- Task prompt:
Copy each line of the material beneath that holds the word "pixel".

[Provided records]

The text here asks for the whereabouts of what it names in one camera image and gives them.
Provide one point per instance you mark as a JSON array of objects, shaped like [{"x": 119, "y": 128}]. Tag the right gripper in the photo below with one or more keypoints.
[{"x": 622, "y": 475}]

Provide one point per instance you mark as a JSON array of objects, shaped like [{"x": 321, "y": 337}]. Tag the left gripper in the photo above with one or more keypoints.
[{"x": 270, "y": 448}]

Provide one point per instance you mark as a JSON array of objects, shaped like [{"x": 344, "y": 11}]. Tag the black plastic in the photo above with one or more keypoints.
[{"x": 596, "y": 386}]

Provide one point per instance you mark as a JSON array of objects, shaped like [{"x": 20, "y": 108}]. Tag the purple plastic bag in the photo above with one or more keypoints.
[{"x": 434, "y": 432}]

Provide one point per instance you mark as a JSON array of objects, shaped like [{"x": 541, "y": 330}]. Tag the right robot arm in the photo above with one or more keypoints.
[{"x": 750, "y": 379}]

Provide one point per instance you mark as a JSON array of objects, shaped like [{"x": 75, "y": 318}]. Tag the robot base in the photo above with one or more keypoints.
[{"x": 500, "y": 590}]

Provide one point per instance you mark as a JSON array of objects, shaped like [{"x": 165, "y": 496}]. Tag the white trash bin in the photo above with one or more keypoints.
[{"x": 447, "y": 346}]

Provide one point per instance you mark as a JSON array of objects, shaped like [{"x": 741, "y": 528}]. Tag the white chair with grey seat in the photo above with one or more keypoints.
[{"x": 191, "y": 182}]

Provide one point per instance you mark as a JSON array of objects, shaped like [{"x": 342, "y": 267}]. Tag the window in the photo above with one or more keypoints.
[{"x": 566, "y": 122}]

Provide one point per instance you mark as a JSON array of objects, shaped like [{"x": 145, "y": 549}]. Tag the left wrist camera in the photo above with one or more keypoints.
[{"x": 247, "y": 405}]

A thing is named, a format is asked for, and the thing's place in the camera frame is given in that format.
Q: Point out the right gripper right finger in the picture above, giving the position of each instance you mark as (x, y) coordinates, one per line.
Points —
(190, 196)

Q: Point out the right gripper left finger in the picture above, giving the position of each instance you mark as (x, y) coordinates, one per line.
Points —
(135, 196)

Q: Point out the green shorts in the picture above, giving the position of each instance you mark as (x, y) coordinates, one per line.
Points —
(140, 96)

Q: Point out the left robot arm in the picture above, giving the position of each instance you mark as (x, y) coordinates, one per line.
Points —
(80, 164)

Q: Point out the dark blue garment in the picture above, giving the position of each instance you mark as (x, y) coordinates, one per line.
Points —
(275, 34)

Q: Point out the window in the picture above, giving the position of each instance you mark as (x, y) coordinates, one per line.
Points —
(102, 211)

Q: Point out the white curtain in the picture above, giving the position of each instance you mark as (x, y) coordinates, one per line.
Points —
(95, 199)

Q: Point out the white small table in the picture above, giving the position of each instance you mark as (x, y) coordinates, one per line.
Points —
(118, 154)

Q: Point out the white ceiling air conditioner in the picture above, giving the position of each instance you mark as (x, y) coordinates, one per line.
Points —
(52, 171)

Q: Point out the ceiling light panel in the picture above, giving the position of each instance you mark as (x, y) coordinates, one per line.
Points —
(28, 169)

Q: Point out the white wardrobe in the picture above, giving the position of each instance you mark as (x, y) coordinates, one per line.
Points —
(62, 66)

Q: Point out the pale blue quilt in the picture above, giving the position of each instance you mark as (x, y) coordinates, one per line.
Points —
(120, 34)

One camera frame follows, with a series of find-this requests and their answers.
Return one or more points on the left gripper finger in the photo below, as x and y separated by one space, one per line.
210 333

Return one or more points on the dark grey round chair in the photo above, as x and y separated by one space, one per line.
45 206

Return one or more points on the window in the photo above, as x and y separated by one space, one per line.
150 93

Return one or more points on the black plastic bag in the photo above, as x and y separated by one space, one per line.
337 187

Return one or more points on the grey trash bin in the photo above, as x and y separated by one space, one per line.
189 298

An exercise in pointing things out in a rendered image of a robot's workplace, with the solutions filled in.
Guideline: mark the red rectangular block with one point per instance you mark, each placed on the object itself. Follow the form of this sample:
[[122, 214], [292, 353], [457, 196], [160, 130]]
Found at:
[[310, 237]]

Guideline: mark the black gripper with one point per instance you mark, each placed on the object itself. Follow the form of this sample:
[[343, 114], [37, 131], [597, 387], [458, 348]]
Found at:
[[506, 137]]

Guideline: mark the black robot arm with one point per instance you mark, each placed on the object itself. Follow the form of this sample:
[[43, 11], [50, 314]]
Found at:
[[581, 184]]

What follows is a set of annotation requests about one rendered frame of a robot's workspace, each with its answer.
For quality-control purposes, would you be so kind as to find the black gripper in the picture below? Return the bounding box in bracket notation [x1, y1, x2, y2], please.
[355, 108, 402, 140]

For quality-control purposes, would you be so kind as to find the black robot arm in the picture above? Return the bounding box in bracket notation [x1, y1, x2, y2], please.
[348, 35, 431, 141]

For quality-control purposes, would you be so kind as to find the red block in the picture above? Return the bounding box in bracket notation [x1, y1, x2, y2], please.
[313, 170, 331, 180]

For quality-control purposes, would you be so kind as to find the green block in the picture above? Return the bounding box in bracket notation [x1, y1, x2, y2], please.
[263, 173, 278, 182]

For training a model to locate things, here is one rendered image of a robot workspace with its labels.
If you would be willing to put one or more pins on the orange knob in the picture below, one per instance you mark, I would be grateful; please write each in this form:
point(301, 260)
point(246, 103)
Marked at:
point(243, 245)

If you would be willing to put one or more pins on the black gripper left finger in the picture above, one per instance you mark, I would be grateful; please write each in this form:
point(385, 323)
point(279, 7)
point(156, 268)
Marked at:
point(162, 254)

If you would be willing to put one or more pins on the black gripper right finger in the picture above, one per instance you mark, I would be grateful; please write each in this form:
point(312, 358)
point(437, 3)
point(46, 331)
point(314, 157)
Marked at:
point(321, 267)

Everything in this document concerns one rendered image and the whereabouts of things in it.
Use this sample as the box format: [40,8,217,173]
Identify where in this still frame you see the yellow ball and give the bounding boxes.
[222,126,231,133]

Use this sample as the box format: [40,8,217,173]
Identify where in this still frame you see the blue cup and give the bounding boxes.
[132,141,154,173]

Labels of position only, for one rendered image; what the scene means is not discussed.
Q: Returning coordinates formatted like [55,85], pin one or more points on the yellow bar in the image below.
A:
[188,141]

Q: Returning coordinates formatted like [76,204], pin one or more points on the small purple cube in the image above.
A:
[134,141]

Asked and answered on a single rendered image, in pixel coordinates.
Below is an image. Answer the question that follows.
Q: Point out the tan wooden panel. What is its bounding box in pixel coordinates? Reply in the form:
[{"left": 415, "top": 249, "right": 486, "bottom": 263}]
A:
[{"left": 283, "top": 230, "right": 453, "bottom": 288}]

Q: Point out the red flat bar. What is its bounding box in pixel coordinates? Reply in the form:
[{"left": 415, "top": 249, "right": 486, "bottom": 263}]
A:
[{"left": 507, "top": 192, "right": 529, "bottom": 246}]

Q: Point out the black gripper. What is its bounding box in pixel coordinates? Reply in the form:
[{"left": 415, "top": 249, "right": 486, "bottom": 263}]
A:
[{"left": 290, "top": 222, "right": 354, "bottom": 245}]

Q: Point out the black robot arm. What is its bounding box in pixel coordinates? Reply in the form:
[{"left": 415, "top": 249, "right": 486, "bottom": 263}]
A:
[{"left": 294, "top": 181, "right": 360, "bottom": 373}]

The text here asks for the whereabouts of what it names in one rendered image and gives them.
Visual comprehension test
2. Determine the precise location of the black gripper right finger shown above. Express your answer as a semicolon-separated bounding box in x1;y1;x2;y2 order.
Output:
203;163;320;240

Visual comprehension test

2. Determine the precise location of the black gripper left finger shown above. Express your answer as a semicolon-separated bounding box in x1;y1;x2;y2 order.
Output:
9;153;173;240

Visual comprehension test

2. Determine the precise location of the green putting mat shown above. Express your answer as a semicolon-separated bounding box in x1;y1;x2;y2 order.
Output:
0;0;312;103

[/Provided records]

- Solution to this exercise:
Asked and answered on a single rendered image, in pixel coordinates.
Q: Point out the tan wooden panel. What is its bounding box in pixel coordinates? Reply in the form:
Q: Point out the red flat bar. What is its bounding box in pixel coordinates? Reply in the form:
Q: Point out the black gripper. What is its bounding box in pixel coordinates? Reply in the form:
Q: Point out the black robot arm. What is its bounding box in pixel coordinates? Reply in the form:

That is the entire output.